-- How to complete this task --
Could you output exactly the lines from the one containing "knob, it would be much appreciated." through the end of the records below, and nothing more?

----

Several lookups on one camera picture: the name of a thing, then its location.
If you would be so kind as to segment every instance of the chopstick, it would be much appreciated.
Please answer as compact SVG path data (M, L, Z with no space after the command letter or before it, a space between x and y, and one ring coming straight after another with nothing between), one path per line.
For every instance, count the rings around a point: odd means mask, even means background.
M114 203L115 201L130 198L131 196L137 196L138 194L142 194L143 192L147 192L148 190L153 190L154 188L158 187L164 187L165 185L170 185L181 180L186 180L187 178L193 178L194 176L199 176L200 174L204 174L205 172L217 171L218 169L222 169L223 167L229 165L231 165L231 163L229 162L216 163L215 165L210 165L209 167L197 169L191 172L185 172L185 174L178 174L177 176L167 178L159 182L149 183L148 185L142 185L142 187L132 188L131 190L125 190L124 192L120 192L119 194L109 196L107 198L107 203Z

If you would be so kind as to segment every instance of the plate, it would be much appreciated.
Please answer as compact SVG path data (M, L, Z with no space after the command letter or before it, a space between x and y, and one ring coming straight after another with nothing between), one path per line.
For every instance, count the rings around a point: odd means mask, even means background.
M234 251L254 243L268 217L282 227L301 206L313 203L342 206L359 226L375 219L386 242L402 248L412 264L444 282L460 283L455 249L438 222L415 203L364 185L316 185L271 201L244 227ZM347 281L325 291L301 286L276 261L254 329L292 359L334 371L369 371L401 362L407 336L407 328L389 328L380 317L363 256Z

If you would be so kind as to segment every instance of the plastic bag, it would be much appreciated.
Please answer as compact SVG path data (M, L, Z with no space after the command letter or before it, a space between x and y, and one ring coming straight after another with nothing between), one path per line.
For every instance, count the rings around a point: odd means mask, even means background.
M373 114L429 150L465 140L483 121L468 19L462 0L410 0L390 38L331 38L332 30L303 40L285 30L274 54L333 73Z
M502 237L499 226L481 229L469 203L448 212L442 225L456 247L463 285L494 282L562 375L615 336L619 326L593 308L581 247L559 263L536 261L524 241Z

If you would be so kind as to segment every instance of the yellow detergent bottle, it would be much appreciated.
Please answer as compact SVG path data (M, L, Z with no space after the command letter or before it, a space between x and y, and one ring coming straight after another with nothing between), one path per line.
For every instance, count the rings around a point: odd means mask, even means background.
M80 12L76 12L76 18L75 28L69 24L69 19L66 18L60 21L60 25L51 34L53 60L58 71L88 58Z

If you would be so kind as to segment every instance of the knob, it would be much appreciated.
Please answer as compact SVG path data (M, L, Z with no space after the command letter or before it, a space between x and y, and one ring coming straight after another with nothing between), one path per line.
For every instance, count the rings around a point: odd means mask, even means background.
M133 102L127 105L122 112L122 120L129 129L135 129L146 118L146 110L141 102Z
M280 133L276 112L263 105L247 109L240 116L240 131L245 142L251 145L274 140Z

----

-- Response below --
If you would be so kind as to segment every instance of the knob, it would be much appreciated.
Please answer as compact SVG path data (M, L, Z with no space after the command letter or before it, a space between x and y, and one ring coming straight after another with nothing between), one path per line.
For every instance, count the rings around a point: odd means mask, even means background.
M133 102L127 105L122 112L122 120L129 129L135 129L146 118L146 110L141 102Z
M280 133L276 112L263 105L247 109L240 116L240 131L245 142L251 145L274 140Z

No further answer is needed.